While we experts strive to be impartial, we know it too when it bleeds, it leads. In the world of tech journalism, the closest we come to a “bleeding” story is when we cover the latest tech announcements at an Apple product event. Even breaking news like when An oil pipeline is shut down due to hacking, doesn’t work as well as when Apple announces (or might announce) new toys.
As such, we tend to degrade it for whatever it’s worth. We publish Expectations and rumors before the event, and some journalists (ahem) even publish articles about products that weren’t announced, speculating about when they might eventually be available … not that I would do such a thing. No not me
For WWDC this week, product expectations were quite high. The rumor mill was full of expectations of one new MacBook Pro, possibly with actually useful slots Return after a long absence. Given the scarce evidence, speculation that a new one was also simmering M1X processor would be announced.
In fact, no new computers or processors were announced at WWDC. When then become are new Macs announced? You guessed it. I am about to speculate.

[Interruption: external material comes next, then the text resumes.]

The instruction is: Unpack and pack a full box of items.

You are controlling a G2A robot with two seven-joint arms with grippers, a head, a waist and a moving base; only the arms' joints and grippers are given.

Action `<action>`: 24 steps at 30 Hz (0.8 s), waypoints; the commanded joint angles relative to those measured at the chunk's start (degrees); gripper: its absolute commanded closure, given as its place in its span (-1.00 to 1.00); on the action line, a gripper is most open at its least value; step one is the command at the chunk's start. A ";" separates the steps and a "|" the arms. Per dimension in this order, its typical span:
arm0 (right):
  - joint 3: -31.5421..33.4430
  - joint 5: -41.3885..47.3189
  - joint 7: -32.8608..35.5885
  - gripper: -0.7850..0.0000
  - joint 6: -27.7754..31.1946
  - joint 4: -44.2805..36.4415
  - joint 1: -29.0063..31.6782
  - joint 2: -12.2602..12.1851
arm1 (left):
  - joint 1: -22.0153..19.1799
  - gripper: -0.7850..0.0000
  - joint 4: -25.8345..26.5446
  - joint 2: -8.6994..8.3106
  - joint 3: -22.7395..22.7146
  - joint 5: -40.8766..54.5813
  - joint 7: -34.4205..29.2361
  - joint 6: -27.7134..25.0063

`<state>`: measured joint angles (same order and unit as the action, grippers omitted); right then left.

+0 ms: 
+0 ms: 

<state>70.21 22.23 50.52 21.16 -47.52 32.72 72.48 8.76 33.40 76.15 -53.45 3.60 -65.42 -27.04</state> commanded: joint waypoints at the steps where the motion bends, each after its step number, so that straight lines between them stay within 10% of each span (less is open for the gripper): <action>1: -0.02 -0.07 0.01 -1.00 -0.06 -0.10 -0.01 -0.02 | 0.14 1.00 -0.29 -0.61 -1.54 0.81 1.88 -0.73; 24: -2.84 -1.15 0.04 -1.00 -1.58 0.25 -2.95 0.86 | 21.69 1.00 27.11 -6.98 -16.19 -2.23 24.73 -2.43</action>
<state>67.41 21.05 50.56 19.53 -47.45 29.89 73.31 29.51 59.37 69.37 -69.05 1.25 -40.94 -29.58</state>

The graphic below shows the months that new Macs were released. I’m showing release dates here rather than announcement dates because the data was a little easier to come by. The announcement dates for characters (with the exception of the then-new iMac Pro and Mac Pro) take place a few weeks before the release.
There are some trends that are worth paying attention to. From 2007 to 2016, new Macs were released every October. This trend seems to have faded in recent years, but there were releases in November and December. One constant, however, seems to have remained stable from 2007 to 2020: new Macs become available in the last three months of the year.
Of the 64 product releases since January 2007, only nine took place in July, August and September. In July, August and September only 14% of all Mac versions took place. What is more interesting is that all but one of these summer versions appeared in 2014 or earlier. For the past six years only a publication occurred during these months: a spec hike for MacBook Pros that happened in July 2018.
Recent Mac release trends are a little spottier in winter and spring, especially March and May.
When then become new Macs appear?
Based on historical patterns and extensive analysis from Steve, our sentient global supercomputer hidden deep in ZDNet’s top-secret underground hideout, you are unlikely to learn anything new until November.
When Apple announces a new processor upgrade for the M1, rest assured that it will make a big fuss about it and not just release a press release in the middle of summer.
If there’s a spec upgrade, and I highly doubt it, it could be an increase in the maximum RAM available on M1s, which are currently capped at 16GB. This RAM limit is most likely present Chip Income, so there’s a slim chance Apple will roll out a 32GB option – but don’t rely on it.
If Apple is to bring out a new Mac Pro or iMac Pro based on Apple Silicon, or if Apple is to bring out the alleged MacBook Pro 16-inch device or even a Mac mini based on an Apple silicon chip of the newer generation, your best is Bet November.
Apple stopped making Mac announcements in October, leaving room for the annual blockbuster announcements for the iPhone. While Apple sometimes ships in December, announcements for December shipments are usually made earlier.
That leaves November. When you get new Apple Silicon Macs in 2021, it will be in November. Otherwise, wait for March or May 2022.